:: YOUR INSTRUCTIONS ::
Below are entries with pictures among them; reproduce exactly, and only, the lines from the one containing "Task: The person" down to the one containing "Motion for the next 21", without the pictures.
----- PROVIDED DATA
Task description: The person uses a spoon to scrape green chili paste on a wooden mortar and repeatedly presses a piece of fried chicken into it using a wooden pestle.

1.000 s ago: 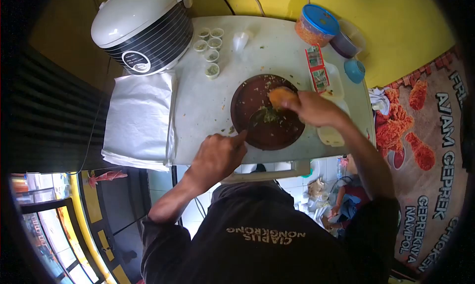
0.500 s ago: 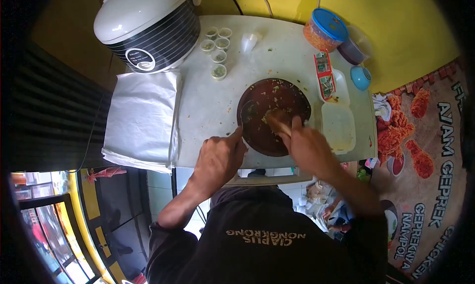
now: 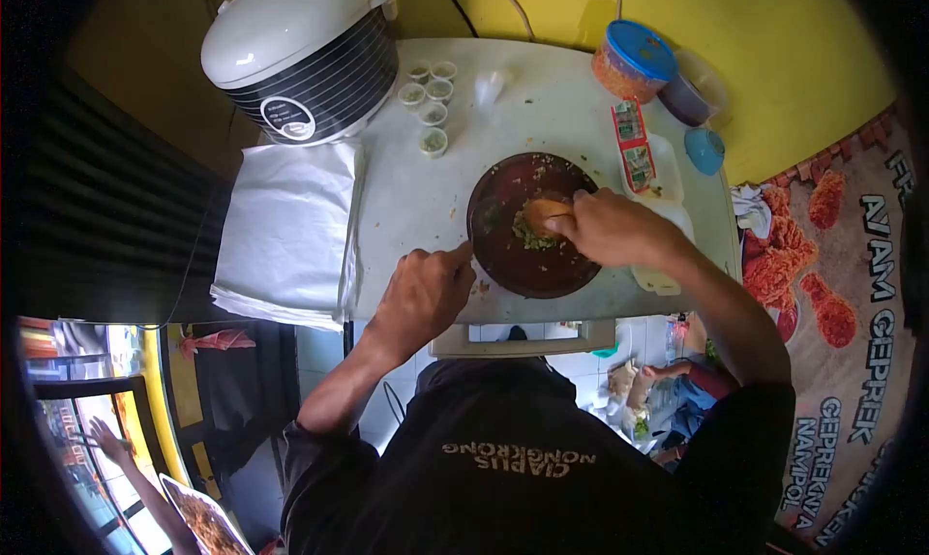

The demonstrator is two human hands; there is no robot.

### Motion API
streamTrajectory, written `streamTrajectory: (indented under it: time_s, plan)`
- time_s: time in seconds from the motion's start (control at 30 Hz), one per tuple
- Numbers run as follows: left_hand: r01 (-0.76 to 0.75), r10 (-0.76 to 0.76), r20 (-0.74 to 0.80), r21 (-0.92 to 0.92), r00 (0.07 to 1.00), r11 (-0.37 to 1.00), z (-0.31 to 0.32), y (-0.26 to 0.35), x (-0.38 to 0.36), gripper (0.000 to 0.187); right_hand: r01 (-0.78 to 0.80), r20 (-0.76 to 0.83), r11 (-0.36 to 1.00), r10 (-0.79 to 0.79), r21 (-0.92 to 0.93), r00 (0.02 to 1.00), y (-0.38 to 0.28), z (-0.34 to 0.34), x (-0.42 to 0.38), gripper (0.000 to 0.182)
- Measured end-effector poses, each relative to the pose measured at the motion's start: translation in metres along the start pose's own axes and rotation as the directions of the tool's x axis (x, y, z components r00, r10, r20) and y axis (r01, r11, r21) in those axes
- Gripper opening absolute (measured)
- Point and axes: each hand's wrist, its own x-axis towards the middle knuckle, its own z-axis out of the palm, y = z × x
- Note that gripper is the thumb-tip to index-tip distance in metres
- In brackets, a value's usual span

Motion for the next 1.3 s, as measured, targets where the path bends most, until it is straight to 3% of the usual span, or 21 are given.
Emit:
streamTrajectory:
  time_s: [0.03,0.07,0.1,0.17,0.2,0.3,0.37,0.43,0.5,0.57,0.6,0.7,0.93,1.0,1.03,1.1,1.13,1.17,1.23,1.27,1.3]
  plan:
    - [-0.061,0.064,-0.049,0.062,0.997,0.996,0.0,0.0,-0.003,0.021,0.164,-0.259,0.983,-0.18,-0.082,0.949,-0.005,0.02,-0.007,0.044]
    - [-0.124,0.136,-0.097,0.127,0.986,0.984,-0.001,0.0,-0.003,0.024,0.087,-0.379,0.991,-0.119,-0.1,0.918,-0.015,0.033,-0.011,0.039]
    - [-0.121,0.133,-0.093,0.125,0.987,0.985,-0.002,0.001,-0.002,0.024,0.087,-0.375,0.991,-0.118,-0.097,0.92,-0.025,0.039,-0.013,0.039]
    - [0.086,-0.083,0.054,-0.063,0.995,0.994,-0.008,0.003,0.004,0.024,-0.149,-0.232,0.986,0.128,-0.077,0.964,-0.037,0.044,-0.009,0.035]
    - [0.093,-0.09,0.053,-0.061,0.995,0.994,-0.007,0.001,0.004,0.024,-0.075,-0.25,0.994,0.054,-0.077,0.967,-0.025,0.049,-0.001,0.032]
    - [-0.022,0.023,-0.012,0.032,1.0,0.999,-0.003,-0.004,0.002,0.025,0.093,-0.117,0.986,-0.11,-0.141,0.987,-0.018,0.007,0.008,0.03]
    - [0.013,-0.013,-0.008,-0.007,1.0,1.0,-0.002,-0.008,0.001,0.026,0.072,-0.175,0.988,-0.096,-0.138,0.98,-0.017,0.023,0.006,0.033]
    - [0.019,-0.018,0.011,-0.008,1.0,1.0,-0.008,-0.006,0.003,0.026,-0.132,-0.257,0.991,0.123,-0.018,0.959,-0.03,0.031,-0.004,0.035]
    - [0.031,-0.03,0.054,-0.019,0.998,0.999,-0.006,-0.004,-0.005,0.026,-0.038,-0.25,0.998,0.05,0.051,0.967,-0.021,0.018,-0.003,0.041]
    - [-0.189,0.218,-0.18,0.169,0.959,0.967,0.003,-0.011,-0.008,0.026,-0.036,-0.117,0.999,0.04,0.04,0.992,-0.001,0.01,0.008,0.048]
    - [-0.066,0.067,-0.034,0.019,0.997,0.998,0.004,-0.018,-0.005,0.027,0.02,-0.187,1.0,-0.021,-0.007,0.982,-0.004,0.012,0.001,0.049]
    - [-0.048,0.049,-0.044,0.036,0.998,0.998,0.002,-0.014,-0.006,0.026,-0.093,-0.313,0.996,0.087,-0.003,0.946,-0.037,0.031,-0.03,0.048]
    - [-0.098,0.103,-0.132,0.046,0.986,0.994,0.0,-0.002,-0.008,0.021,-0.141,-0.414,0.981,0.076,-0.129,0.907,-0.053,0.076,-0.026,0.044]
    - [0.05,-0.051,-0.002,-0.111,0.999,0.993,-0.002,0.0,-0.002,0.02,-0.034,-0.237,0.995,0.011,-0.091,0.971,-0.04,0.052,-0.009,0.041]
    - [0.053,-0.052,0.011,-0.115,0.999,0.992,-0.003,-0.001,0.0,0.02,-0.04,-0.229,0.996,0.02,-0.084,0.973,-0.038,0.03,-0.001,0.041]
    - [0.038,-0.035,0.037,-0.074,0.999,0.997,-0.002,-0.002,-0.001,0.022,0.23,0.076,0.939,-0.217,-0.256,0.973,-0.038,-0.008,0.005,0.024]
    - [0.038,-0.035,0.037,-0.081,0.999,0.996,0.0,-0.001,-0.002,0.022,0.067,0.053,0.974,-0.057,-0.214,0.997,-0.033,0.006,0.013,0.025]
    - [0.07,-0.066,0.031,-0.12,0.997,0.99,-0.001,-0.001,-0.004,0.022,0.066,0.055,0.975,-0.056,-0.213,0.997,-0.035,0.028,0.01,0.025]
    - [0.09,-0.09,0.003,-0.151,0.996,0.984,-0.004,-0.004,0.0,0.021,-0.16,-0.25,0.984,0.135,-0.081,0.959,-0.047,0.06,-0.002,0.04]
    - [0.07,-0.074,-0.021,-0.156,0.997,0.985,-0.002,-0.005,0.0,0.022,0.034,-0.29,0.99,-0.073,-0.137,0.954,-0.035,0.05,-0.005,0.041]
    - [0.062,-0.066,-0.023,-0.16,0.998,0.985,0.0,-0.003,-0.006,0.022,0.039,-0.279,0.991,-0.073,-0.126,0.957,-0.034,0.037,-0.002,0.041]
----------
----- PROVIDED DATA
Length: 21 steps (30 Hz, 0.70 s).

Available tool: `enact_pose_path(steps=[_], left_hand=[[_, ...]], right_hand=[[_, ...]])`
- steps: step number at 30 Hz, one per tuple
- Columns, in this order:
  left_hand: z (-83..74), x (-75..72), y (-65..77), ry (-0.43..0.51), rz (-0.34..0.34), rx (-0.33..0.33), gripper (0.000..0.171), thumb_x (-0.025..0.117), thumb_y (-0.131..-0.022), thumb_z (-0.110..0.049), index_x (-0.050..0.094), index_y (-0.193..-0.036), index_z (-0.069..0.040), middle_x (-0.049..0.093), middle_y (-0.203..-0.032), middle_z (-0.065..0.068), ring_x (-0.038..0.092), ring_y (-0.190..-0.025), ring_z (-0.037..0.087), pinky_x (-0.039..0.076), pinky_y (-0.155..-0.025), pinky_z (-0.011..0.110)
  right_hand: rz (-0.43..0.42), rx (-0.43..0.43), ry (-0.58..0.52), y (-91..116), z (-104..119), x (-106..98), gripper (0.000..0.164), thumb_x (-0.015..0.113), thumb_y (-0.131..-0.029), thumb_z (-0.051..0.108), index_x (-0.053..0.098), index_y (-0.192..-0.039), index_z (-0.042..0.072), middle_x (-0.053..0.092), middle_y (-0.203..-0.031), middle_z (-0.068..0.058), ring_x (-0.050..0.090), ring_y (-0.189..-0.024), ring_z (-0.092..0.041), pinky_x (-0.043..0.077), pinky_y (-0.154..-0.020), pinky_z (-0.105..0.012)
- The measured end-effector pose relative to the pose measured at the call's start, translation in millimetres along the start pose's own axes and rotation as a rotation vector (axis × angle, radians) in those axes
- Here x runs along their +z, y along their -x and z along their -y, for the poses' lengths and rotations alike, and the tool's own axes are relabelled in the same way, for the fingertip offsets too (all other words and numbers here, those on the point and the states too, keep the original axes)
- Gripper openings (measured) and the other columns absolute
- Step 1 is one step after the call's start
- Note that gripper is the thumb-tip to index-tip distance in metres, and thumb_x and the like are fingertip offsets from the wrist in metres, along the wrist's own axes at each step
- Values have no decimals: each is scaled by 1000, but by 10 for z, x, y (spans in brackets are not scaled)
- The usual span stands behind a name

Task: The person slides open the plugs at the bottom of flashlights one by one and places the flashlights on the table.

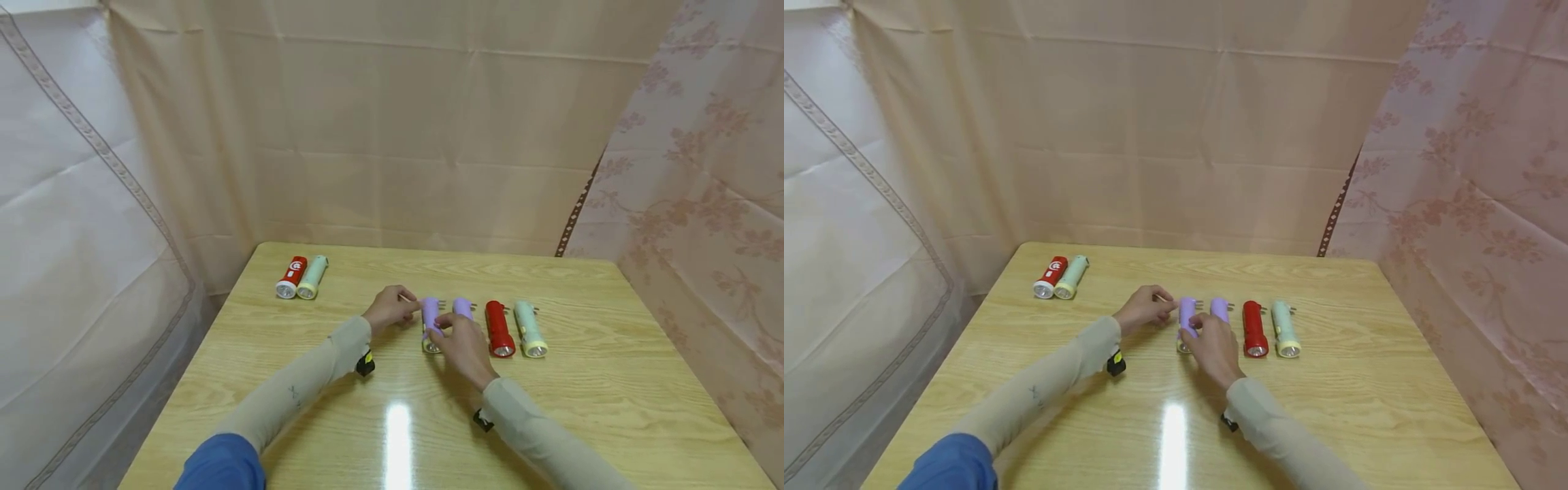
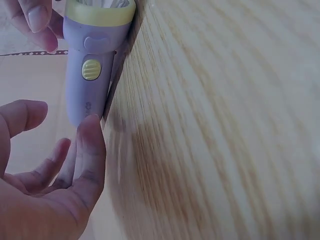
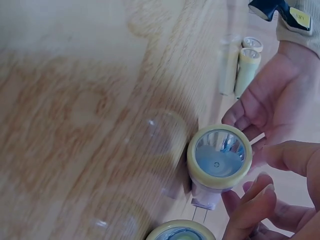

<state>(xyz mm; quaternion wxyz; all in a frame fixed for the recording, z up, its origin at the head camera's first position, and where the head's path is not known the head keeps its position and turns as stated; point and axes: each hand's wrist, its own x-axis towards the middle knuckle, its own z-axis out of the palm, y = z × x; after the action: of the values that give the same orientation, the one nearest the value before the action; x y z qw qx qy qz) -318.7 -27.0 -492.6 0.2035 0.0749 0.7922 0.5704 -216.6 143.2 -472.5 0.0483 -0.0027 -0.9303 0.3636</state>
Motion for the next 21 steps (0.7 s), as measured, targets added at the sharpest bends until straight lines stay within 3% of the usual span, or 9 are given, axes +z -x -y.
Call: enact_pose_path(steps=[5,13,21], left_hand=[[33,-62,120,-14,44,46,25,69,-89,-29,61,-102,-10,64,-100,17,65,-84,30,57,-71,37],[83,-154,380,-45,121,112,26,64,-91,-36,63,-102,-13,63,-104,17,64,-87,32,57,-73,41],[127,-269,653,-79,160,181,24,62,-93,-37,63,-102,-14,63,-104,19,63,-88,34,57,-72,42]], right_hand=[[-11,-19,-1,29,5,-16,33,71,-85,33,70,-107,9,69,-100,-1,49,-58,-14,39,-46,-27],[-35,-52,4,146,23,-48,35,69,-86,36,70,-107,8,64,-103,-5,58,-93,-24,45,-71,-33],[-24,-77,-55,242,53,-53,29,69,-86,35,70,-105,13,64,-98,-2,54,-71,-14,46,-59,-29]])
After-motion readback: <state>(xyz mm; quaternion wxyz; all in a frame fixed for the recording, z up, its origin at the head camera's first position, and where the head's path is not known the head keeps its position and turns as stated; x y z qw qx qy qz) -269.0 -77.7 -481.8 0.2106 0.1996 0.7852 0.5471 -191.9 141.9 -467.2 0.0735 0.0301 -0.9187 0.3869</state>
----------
:: EXERCISE RESULT ::
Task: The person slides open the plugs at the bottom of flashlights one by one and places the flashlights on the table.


<state>(xyz mm; quaternion wxyz; all in a frame fixed for the recording, z up, its origin at the head camera's first position, and where the head's path is not known the head keeps its position and turns as stated; point and axes: each hand's wrist, its own x-axis towards the middle knuckle, its own z-axis out of the palm, y = z × x; after the action: of the values that give the same orientation, the one nearest the value before the action; x y z qw qx qy qz) -318.7 -27.0 -492.6 0.2035 0.0749 0.7922 0.5704 -216.6 143.2 -472.5 0.0483 -0.0027 -0.9303 0.3636</state>
Motion for the next 21 steps (0.7 s), as measured, targets added at the sharpest bends until straight lines stay within 3% of the usual span, or 9 are given, axes +z -x -y.

Work on this exercise is finished, so nothing remains.